| 文件 | 最后提交记录 | 最后更新时间 |
|---|---|---|
| 6 个月前 | ||
| 6 个月前 | ||
| 6 个月前 | ||
| 6 个月前 | ||
| 6 个月前 | ||
| 6 个月前 | ||
| 6 个月前 | ||
| 6 个月前 |
Use XSched to Schedule Tasks inside one Inference Server Process
This example demonstrates how XSched can be integrated into Triton Inference Server to enable priority-based scheduling of multi-model inference tasks. This example is one of the experiments (Figure 15a) in the XSched paper and is included in the XSched Artifacts.
The example requires three docker images:
- TensorRT docker image:
nvcr.io/nvidia/tensorrt:22.06-py3 - Triton Server docker image:
nvcr.io/nvidia/tritonserver:22.06-py3 - Triton Client docker image:
nvcr.io/nvidia/tritonserver:22.06-py3-sdk
Steps:
- Download the BERT model from NGC
- Build TensorRT model
- Build TensorRT-Backend for Triton Server
- Run Triton Client (Standalone, Triton, Triton + Priority Config)

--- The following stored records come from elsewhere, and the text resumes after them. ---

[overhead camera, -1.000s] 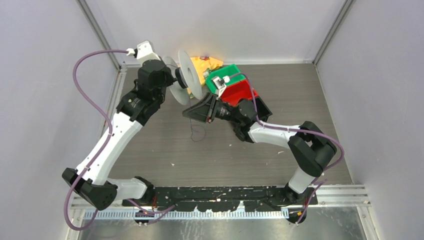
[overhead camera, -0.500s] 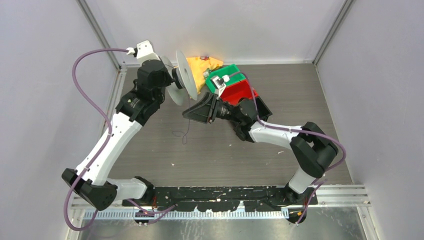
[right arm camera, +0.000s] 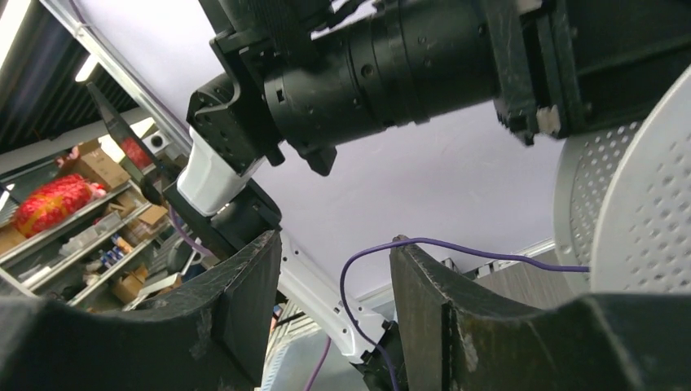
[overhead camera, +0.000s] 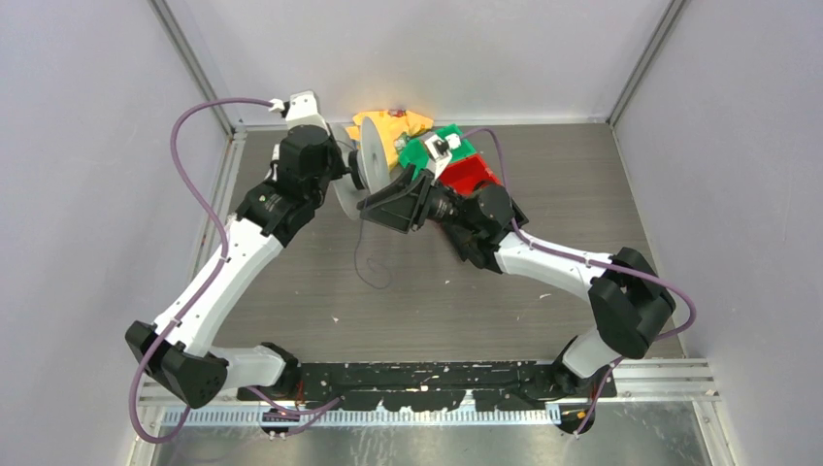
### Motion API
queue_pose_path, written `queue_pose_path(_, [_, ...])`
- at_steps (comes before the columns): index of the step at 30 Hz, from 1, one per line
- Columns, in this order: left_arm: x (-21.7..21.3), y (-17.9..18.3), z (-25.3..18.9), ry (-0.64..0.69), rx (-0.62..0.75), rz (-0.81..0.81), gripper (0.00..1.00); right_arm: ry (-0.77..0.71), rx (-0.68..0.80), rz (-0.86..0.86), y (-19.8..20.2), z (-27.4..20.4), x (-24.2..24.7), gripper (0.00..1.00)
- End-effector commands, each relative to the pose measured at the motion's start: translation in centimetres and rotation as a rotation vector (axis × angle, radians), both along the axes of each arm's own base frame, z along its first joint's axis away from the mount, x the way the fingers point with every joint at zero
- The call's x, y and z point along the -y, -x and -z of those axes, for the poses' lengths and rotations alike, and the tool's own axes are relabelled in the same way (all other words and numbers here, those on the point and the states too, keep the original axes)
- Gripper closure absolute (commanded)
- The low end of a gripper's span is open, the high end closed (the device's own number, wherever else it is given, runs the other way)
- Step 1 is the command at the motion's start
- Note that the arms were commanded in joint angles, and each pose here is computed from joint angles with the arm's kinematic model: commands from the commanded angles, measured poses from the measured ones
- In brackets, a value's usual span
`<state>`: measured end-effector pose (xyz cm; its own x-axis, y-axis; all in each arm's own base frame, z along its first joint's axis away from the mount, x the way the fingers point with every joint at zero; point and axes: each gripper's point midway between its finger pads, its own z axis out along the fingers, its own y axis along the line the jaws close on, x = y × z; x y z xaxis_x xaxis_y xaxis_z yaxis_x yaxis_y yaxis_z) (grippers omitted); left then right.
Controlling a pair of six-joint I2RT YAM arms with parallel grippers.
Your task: Wrap the cables
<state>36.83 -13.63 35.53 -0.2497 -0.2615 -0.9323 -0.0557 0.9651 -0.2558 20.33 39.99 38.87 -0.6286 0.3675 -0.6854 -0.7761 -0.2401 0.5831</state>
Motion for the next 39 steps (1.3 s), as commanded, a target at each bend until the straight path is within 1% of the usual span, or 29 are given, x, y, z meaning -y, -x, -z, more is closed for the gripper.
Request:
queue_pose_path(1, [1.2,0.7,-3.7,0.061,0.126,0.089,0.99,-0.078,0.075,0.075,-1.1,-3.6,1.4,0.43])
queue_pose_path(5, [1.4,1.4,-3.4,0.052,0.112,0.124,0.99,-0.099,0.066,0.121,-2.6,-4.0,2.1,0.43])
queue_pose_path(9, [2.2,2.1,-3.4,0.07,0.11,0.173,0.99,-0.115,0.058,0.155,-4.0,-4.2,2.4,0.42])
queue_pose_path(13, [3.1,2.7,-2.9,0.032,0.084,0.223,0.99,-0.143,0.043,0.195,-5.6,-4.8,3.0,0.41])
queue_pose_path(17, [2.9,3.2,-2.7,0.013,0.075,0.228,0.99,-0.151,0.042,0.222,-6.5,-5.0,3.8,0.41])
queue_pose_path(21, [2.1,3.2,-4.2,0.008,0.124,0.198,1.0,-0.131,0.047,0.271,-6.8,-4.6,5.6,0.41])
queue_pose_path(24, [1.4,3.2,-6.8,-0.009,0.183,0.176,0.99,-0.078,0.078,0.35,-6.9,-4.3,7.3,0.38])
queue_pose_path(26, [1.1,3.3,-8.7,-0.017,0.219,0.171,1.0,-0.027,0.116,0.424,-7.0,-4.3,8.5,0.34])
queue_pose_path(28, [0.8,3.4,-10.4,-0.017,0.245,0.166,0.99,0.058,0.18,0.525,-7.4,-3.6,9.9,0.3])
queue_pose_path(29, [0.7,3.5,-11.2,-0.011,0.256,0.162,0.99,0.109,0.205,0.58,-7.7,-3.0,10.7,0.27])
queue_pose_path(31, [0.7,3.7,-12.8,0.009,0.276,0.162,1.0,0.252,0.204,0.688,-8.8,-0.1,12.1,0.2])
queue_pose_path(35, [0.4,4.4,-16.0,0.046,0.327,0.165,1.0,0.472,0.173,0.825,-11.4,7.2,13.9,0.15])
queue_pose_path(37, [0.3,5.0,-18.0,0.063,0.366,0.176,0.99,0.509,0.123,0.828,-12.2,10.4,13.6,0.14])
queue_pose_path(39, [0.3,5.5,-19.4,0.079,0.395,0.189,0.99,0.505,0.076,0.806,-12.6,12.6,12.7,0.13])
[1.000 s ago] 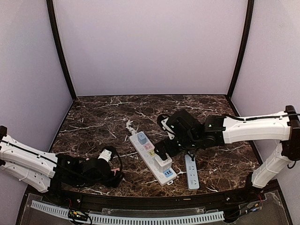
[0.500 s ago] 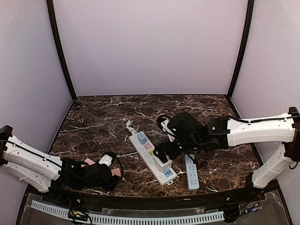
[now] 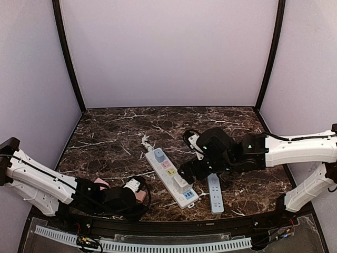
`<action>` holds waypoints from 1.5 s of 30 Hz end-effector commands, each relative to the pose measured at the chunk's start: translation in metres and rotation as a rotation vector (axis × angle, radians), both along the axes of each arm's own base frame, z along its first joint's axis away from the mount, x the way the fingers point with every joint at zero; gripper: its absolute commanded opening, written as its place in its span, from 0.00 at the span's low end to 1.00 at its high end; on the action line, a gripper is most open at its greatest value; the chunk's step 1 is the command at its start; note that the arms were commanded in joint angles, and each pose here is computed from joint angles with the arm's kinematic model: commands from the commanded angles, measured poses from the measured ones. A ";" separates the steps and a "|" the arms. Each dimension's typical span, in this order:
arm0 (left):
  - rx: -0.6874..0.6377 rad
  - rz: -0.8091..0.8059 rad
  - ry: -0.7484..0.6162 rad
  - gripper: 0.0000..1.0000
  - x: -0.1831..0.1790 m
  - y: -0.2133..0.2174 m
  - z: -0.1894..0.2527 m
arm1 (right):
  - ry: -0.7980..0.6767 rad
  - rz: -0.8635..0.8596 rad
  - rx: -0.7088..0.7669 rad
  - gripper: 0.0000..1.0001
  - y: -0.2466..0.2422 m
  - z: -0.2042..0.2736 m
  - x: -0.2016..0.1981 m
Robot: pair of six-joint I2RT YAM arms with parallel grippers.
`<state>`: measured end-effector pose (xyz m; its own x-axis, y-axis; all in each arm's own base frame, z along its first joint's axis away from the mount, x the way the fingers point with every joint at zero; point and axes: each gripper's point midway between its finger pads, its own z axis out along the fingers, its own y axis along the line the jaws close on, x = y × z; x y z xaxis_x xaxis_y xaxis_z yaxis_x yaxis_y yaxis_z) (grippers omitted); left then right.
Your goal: Insert the plug
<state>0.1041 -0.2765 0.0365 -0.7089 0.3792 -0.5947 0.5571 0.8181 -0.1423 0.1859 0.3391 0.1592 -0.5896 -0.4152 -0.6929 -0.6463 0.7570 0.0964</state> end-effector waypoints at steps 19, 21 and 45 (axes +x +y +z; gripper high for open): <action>0.232 0.117 -0.233 0.73 0.034 0.016 0.006 | 0.010 -0.013 0.014 0.99 0.002 -0.002 -0.006; 0.221 0.117 -0.238 0.72 0.035 0.011 0.005 | 0.011 -0.011 0.008 0.99 0.004 -0.003 -0.006; 0.187 0.027 -0.315 0.35 0.041 -0.014 0.000 | 0.120 0.029 0.083 0.99 0.021 0.004 -0.023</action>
<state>0.1445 -0.2798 0.0275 -0.5856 0.4529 -0.6723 0.4574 0.8693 0.1872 0.1722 0.3438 0.1464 -0.6363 -0.4113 -0.6527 -0.6398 0.7541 0.1485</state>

- Build Triton Server with XSched & Run Triton Client (XSched)
- Plot the results
Basic Idea
Triton Server allows users to set the priority of each serving model, see config.pbtxt for example. With only 10 lines of code change, we modify the TensorRT-Backend to create an XQueue for each CUDA stream and inherit the priority of the model using the stream. Then, we use local scheduler and highest priority first policy to schedule these XQueues, similar to the Intra-Process Scheduling Example. With XSched, the inference tasks of the model using the higher-priority XQueues can preempt the lower-priority ones (Triton does not support task preemption currently), so that their latencies can be significantly reduced.
Download the BERT model from NGC
bash BERT/download.sh
Build TensorRT model
Convert the TensorFlow model to TensorRT executable model.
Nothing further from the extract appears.